(PROVIDED DATA begins)

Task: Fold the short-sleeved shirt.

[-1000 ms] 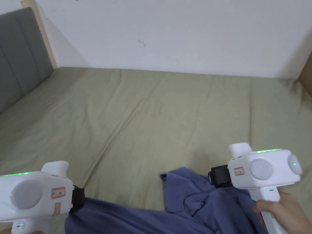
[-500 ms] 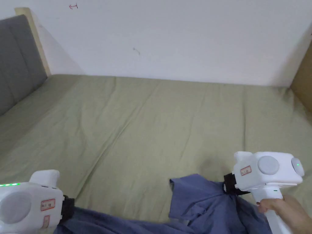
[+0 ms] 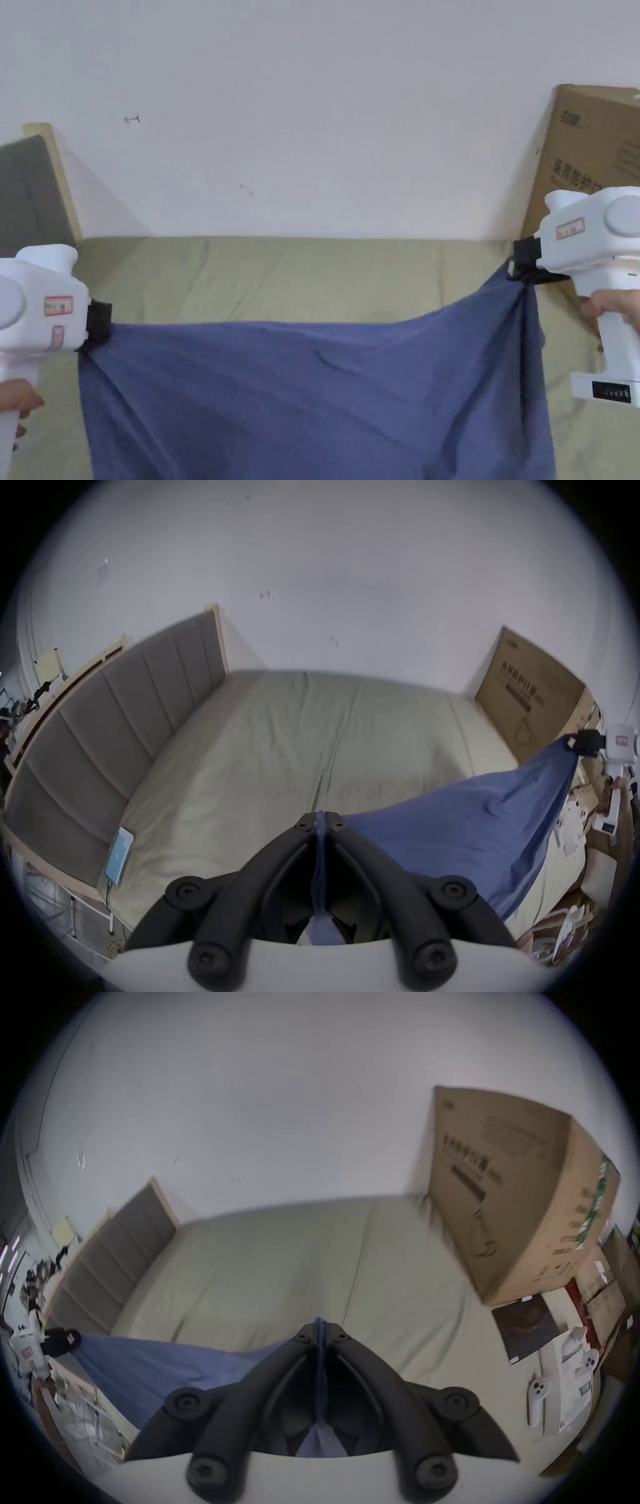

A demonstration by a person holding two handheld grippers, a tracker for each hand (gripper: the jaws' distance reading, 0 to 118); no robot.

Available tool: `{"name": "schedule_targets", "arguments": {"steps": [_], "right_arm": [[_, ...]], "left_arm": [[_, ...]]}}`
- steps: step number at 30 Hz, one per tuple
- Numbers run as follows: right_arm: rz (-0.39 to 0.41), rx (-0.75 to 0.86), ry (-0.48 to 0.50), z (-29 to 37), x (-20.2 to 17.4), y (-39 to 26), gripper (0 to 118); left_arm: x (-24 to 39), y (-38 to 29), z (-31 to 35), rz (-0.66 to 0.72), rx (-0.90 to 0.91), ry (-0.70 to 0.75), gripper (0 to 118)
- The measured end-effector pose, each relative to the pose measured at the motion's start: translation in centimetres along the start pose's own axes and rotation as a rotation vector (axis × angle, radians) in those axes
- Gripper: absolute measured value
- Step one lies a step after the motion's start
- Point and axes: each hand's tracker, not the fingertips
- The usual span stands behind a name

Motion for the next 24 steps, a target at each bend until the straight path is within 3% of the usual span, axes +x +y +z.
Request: {"name": "schedule_targets", "arguments": {"steps": [4,11,14,24], "right_arm": [[-0.054,0.111,0.02,5.1,1.6,4.1,3],[-0.121,0.241,0.032,9.8,1.6,11.4,3],[-0.154,0.28,0.033,9.5,1.7,15.3,3],[-0.142,0.423,-0.009,8.0,-0.9,28.1,3]], "left_arm": [[1.0,5.3,2.7,-0.036,0.115,0.076,2],[1.4,14.2,4.6,-0.043,0.237,0.071,1],[1.5,18.3,4.1,-0.047,0.266,0.08,1],[3.1,31.4,0.3,-0.075,0.469,0.158,1]]}}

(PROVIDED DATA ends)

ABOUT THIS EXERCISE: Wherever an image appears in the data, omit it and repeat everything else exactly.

RESPONSE:
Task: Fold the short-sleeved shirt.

[-1000 ms] 
[-500 ms] 
[+0 ms] 

A demonstration by a person holding two handheld grippers, a tracker for each hand (gripper: the jaws' distance reading, 0 to 118); no robot.

Available tool: `{"name": "schedule_targets", "arguments": {"steps": [_], "right_arm": [[_, ...]], "left_arm": [[_, ...]]}}`
- steps: step number at 30 Hz, one per tuple
- Numbers run as follows: right_arm: rz (-0.39 to 0.41), rx (-0.75 to 0.86), ry (-0.48 to 0.50), z (-29 to 37), x (-20.2 to 17.4), y (-39 to 26), gripper (0 to 118); left_arm: x (-24 to 39), y (-38 to 29), z (-31 to 35), rz (-0.66 to 0.72), rx (-0.90 to 0.91), ry (-0.70 to 0.75), gripper (0 to 118)
- The measured end-effector pose, each relative to the pose measured at the motion's start: translation in centimetres along the start pose's own axes and rotation as a rotation vector (axis × angle, radians) in those axes
- Gripper: absolute measured value
- Step one lies a step after the motion's start
- Point and axes: each hand's tracker, not the fingertips
- The usual span stands behind a name

Motion for the next 24 steps, a target at each bend until the straight path is within 3% of the usual span, axes +x +y +z.
Request: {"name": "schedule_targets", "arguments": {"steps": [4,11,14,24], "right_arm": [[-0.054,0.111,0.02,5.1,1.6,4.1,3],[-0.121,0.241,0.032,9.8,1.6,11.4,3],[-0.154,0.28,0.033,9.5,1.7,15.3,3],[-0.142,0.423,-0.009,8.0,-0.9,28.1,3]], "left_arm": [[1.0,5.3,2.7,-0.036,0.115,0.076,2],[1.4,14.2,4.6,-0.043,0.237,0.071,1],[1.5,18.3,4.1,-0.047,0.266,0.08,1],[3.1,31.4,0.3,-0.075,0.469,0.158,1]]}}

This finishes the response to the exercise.